PRODUCTIVITY – Creatively Scheduling Observation Patients to Smooth Out the Peaks and Valleys in Your Practice

COVID-19 has disrupted all of our practices. There were weeks (or possibly months) in which New Patients, Observation patients and Starts were curtailed.  And now we’re trying to establish a new practice equilibrium by rethinking “how we’ve always done things”.

This year, we’ve played catch up, rescheduling Observation and New Patients in an effort to provide a needed infusion to our production.  But unless we were careful, we may have created an Observation bubble 6-12 months from now as they return for reevaluation. As a result, that steady flow of Observation patients leading to Starts may cause high demand and low demand months next year.

For some us in the past, the fall months came as a blessed relief from the summer rush of patients dying to start treatment.  For others, it was depressing time.  New patients seem to dry up and we began to worry that it was OUR practice that was dying.

For many years, I rode this roller coaster too.

To make matters worse, nearly half of our starts at the time were coming from the observation pool.  And since we weren’t managing that well, they too peaked in the summer, doubling the pressure on the summer schedule.

I wondered; wouldn’t it be nice if we could have a steady stream of Starts all year long?  If we could figure this out, gone would be the summers with too many patients and other months with too few.  There had to be a better way!

After dealing with this problem for several years, I had had enough!  So, my Treatment Coordinator and I met and decided on two objectives for this new “system”.

We wanted:

  1. To even out her schedule by having the same number of Observation patients each month, and
  2. To even out our Starts by filling our “down” months with observation patients who were ready for treatment.

The New Observation System

Here’s what we came up with:

In general, we scheduled observations patient out anywhere from 6 - 12 months depending on their dental development

6 months – for those with special concerns (ectopic canines, delayed loss of a primary, etc.) or for patients who were close to being ready.

9 months – for those on routine recall – not too long that they lost touch with the office and not so short as to appear as if we were “watching the grass grow”.

12 months – for the quiescent period in the middle-mixed dentition (1.5-2.0 years duration) in which no primary teeth were exfoliating.

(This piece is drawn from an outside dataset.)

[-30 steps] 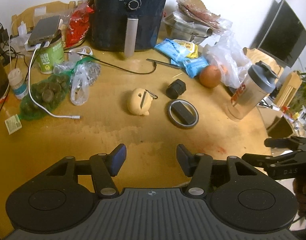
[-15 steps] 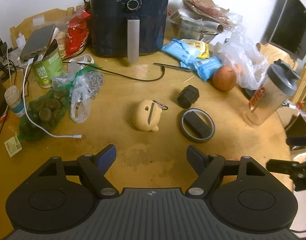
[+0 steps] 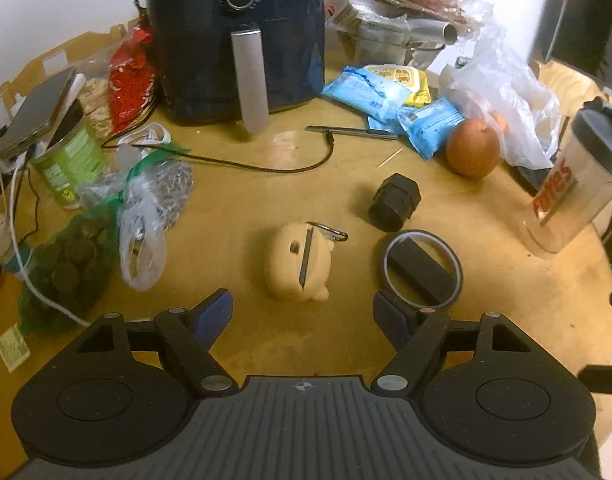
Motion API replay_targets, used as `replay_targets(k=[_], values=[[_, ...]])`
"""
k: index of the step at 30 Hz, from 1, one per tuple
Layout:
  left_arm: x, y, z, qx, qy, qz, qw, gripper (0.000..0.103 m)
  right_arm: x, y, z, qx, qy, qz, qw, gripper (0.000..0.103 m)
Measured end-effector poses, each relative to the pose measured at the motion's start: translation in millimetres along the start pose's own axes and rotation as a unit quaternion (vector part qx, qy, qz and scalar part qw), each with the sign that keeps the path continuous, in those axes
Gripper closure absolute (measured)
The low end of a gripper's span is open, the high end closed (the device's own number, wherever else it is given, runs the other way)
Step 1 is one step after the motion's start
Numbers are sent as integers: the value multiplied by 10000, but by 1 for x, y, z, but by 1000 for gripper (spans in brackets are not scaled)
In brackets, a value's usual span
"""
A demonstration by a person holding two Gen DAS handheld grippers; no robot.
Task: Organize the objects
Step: 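Reach the left tool to the beige piggy bank and close on it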
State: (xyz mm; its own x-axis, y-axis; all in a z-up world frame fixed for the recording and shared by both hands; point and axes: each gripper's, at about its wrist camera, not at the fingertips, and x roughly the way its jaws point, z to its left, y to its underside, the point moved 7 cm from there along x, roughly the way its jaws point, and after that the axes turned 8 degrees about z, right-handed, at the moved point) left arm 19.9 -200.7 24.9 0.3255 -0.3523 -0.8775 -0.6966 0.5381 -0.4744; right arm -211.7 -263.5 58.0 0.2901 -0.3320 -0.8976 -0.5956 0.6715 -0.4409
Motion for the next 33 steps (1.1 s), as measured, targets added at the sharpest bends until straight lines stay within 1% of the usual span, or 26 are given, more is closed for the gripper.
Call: replay_targets(k=[5,10,21,25,30,31,33], values=[[18,-14,-2,169,-101,89,9998,26,1,-10,-2,-20,-3,-28,10000,0],[35,-22,-3,293,-121,171,9994,26,-2,-18,-6,14,38,-113,9999,0],[81,-24,-6,678,-234,488,9962,27,-11,-4,-22,264,199,-95,9994,0],[95,-23,-4,759,-340,606,9947,36,-16,1,-32,436,277,-125,9986,0],[100,-25,-5,735,-208,507,9958,45,-22,8,-40,580,357,-148,9976,0],[99,-26,-4,701,-241,466,9962,49,-22,9,-41,599,364,-142,9974,0],[100,-27,-1,620,-167,471,9968,49,-23,12,-42,618,368,-140,9973,0]])
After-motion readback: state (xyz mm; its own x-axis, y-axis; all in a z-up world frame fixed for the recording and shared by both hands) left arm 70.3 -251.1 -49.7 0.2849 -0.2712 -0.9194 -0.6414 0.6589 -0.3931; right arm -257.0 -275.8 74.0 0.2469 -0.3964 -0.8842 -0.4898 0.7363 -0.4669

  1. We created two types of observation appointments. We called them “OBS” and “OBS-READY”. Any observation patient who looked as if they’d be ready for treatment at the next visit would be scheduled for an “OBS-READY” and would appear on the day sheet as such.  That way we could be prepared to take records that day after discussing them in the morning huddle.

  2. Looking at our past practice history, we identified those months in which Starts were “down”. Depending on the stage of your practice, that may be September, December and April/May.  (A little tip – bring the late spring OBS-READY patients back in April not May.  Otherwise, the parents will say, “Let’s just wait till summer”.)

  3. At the beginning of each month, the Treatment Coordinator would print the number of Observations due or scheduled for the coming 12 months. We then identified which of the “normal” months had too many or too few Observation patients.  (At the time, we were managing 85-90 recall patients per month and they were bunching up on some months.  Parents were complaining that we didn’t have any appointment slots available when “Dr. Steedle wanted to see her”.)

  4. During the month, we would:
  • Intentionally recall our “OBS-READY” patients one month prior to our pre-determined “down” Starts months. That would sometimes mean that I would suggest an “odd” recall schedule like, “He’ll be ready in about 7 months, so let’s bring him back in April.”

  • Schedule the “OBS” patients to even out the number of patients for the “normal” and summer months

It took about one year for the system to “kick in”, but it worked.  As things smoothed out, we were able to maintain a fairly stable flow of patient Starts throughout the year and a consistent monthly schedule for the Treatment Coordinator. 

A Way to Implement the System

This fall and winter, you can apply the same system to 2021. 

  1. Start by printing the number of Observations due or scheduled for the coming 12 months.

  2. Create two types of recall appointments: OBS & OBS-READY (If you schedule Observations in the bay, you may wish to consider scheduling OBS-READY in the TC room)

  3. Change your “routine” way of scheduling Observation appointments to even out the schedule by assigning them to months to eliminate any Observation bubble next year.

  4. On the first day of each month, ask the TC to repeat the process.

  5. This fall & winter concentrate the OBS-READY to March or April to increase the Starts prior to the summer rush.

Once I implemented this system, I discovered that I could finally sleep a whole lot better during EVERY month of the year, knowing that I had smoothed out the peaks and valleys in my practice.  Hopefully, you can do the same and avoid some of the “unintended consequences” of the COVID-19 disruption.